Dataset extract:

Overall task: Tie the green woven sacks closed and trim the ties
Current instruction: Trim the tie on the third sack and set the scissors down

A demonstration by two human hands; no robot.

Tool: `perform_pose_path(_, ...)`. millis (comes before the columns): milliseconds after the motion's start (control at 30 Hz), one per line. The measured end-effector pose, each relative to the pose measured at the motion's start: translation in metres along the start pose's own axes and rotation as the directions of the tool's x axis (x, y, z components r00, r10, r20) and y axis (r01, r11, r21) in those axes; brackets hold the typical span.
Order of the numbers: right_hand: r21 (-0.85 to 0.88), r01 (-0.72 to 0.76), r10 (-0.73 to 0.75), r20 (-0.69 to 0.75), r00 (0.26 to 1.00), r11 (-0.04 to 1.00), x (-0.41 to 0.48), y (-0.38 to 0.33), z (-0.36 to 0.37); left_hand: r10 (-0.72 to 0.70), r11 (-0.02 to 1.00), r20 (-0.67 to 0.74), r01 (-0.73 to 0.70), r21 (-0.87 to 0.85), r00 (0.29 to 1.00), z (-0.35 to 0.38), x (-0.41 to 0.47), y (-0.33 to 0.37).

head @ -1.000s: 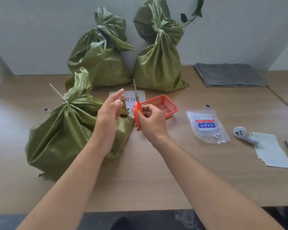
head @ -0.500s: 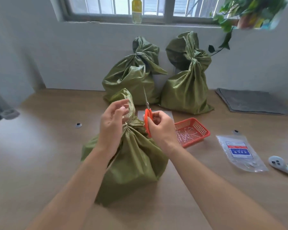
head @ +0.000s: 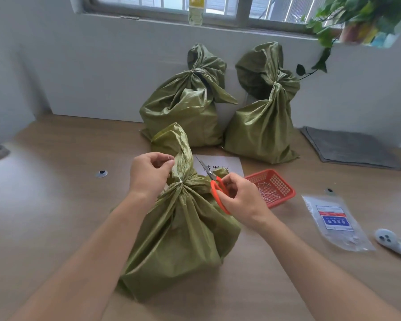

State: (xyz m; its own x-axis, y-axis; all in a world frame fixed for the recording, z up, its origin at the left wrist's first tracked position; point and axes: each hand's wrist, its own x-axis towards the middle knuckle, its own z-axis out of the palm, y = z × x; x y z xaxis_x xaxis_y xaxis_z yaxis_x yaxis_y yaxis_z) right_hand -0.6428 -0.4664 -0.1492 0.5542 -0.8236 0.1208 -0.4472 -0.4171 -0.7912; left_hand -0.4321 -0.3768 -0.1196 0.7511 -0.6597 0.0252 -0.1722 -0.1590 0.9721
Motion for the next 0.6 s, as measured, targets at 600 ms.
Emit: perform_pose_path(600, -0.381, 0.269, -0.194, 0.223, 0.955, 0.885, 0.016, -0.005, -0.007, 0.21, 0.975, 0.191, -0.192, -0.111, 0.959, -0.006, 0.007, 0.007)
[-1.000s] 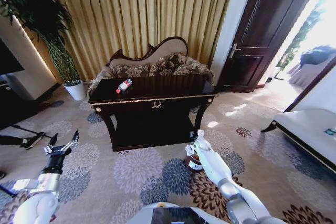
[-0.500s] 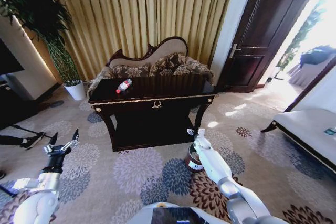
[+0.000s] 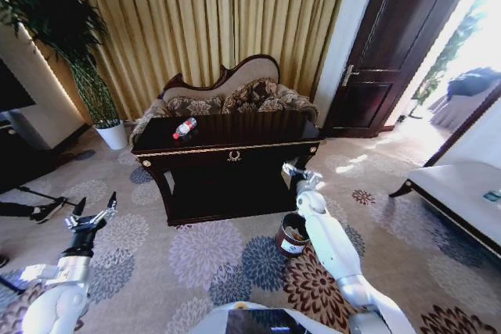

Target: Move to the front of the table and place the trash on the table into the trash bin.

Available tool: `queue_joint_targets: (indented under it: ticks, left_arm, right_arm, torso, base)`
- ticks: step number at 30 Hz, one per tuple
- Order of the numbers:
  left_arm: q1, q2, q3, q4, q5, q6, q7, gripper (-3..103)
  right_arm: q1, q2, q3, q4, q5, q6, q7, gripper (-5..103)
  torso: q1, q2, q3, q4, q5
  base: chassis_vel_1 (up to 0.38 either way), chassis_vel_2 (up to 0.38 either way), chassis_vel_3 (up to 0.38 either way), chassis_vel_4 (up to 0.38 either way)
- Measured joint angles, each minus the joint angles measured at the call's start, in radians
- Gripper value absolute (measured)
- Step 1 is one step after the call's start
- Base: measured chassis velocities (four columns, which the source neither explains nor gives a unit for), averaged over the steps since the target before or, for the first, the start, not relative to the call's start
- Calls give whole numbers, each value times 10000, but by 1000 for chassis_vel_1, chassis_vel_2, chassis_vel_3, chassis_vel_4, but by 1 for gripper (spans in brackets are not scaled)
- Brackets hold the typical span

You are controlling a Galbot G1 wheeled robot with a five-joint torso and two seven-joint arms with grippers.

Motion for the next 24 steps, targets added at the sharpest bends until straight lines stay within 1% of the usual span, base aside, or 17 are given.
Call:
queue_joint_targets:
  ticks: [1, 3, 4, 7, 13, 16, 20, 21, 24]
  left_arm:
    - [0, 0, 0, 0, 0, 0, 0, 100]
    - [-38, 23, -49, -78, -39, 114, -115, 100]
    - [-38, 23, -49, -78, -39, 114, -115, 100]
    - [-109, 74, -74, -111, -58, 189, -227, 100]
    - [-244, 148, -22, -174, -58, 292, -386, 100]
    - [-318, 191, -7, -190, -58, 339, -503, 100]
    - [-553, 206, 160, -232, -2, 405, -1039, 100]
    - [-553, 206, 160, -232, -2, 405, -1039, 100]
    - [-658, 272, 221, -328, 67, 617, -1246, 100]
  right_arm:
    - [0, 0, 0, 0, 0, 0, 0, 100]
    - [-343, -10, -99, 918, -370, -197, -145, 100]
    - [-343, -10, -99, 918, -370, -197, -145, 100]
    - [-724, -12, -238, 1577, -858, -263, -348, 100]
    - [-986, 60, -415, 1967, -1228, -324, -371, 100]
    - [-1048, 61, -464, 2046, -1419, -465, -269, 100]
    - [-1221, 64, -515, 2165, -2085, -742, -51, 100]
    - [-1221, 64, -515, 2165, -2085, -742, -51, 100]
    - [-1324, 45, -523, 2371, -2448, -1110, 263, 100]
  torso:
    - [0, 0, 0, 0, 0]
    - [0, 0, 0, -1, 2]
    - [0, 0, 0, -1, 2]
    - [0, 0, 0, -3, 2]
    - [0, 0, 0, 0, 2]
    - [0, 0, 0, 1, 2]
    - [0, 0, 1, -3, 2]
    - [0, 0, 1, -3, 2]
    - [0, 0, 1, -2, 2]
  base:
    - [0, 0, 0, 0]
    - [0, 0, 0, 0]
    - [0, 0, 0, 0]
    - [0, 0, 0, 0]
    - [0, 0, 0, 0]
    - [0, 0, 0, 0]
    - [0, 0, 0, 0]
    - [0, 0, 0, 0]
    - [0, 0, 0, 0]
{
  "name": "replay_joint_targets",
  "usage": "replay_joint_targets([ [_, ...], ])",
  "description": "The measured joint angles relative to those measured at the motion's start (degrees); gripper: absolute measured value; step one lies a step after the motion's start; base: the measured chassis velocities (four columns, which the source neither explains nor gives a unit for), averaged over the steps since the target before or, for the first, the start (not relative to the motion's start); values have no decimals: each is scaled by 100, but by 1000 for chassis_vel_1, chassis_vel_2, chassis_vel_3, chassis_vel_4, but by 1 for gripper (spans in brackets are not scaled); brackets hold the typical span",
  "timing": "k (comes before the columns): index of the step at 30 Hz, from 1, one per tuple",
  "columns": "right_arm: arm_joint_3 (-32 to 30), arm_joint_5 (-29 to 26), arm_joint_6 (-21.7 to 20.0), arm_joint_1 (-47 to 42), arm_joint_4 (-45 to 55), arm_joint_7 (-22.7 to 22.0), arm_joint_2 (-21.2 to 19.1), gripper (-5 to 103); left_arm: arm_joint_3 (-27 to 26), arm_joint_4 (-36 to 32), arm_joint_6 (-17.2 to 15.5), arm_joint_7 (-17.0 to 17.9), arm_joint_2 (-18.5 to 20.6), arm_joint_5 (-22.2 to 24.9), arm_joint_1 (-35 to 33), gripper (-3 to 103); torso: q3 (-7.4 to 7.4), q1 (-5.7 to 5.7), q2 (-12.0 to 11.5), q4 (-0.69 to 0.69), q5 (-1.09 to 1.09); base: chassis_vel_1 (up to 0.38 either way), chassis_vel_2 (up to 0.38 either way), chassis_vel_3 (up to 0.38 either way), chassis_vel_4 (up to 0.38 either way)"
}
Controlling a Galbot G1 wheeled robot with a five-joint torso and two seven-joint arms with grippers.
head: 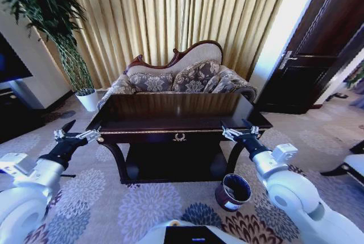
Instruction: Move to the front of the table and place the trash on the table into the trash bin.
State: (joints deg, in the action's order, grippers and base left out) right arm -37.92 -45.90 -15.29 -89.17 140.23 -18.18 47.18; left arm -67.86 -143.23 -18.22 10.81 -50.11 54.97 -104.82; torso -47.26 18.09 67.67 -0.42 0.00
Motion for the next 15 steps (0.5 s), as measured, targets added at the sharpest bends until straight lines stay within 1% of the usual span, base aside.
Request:
replay_joint_targets([
  [7, 19, -4, 1, 5, 27, 75, -14, 100, -21, 0, -8, -2, -7, -7, -48, 100, 0, 0, 0, 0, -1, 166, -153, -180, 172],
  [15, 16, 3, 2, -30, 55, 77, -1, 100, -6, 0, -13, -2, -8, -18, -44, 100, 2, -3, 2, 0, -2, 223, -227, -231, 224],
])
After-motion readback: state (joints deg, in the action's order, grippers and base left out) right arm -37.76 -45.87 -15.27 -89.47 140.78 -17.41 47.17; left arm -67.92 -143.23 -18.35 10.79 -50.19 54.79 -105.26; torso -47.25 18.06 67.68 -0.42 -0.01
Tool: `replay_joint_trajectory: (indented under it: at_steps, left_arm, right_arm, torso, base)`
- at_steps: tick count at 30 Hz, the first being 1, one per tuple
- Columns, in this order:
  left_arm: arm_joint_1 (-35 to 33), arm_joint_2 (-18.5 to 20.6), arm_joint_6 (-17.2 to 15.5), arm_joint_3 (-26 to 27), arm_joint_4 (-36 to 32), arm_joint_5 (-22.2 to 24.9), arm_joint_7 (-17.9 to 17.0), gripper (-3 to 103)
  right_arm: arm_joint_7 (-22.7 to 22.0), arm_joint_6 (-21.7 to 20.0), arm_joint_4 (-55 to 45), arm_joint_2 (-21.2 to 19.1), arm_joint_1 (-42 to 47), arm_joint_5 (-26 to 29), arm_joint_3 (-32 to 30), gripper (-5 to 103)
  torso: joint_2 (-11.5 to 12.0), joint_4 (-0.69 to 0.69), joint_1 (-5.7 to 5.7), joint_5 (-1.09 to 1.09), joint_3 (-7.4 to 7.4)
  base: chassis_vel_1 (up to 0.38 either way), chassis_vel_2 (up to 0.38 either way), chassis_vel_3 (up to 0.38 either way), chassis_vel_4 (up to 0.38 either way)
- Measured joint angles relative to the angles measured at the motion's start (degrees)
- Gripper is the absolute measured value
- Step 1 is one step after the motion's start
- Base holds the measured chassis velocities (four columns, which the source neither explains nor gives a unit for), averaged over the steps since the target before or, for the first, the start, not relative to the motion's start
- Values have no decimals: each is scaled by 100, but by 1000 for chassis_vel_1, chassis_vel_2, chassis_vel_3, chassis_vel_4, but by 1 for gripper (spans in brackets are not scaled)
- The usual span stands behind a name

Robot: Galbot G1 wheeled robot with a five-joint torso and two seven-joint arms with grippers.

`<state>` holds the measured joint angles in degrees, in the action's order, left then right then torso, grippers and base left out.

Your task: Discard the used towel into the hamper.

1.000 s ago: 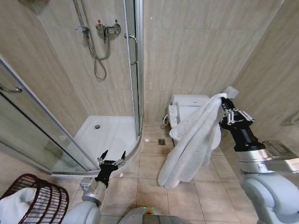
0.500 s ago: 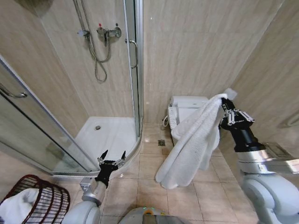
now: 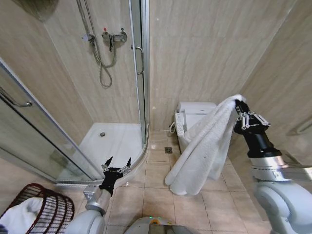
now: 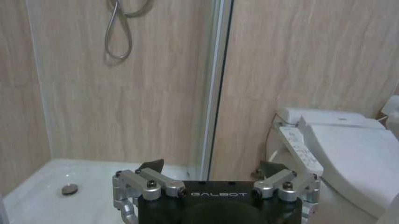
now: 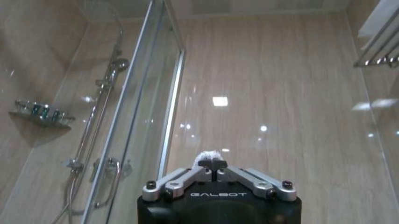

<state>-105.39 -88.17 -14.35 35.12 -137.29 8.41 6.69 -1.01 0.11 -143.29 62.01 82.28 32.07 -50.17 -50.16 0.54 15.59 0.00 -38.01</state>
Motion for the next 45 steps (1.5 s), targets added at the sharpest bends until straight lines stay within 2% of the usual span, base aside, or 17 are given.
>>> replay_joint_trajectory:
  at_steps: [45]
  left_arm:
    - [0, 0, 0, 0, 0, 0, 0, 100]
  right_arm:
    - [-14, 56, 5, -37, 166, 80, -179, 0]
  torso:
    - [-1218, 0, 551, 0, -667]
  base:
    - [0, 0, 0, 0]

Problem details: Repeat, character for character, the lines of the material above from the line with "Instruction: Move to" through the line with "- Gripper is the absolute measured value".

Output:
Instruction: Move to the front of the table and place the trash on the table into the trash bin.
State: (joints deg, in the action's order, grippers and base left out) right arm -37.92 -45.90 -15.29 -89.17 140.23 -18.18 47.18; left arm -67.86 -143.23 -18.22 10.81 -50.11 54.97 -104.82; torso -47.26 18.09 67.67 -0.42 0.00
Motion for the next 15 steps (0.5 s), as measured, targets added at the sharpest bends until straight lines stay within 1% of the usual span, base aside.
Request:
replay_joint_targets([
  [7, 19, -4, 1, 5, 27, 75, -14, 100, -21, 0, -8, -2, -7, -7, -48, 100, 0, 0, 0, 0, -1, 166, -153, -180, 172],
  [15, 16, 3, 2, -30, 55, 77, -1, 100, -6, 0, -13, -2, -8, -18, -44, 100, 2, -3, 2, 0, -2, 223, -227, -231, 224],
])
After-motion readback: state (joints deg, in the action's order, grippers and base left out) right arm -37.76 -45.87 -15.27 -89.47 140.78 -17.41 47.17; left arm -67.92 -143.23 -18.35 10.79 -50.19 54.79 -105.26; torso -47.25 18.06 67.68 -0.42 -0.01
Tool: `replay_joint_trajectory: (indented under it: at_steps, left_arm, right_arm, torso, base)`
- at_steps: tick count at 30 Hz, the first being 1, one per tuple
- Columns, in this order:
  left_arm: arm_joint_1 (-35 to 33), arm_joint_2 (-18.5 to 20.6), arm_joint_6 (-17.2 to 15.5), arm_joint_3 (-26 to 27), arm_joint_4 (-36 to 32), arm_joint_5 (-22.2 to 24.9), arm_joint_7 (-17.9 to 17.0), gripper (-3 to 103)
  right_arm: arm_joint_7 (-22.7 to 22.0), arm_joint_6 (-21.7 to 20.0), arm_joint_4 (-55 to 45), arm_joint_2 (-21.2 to 19.1), arm_joint_1 (-42 to 47), arm_joint_5 (-26 to 29), arm_joint_3 (-32 to 30), gripper (-5 to 103)
  torso: joint_2 (-11.5 to 12.0), joint_4 (-0.69 to 0.69), joint_1 (-5.7 to 5.7), joint_5 (-1.09 to 1.09), joint_3 (-7.4 to 7.4)
  base: chassis_vel_1 (up to 0.38 either way), chassis_vel_2 (up to 0.38 either way), chassis_vel_3 (up to 0.38 either way), chassis_vel_4 (up to 0.38 either way)
- Measured joint angles relative to the angles measured at the motion's start (degrees)
- Gripper is the absolute measured value

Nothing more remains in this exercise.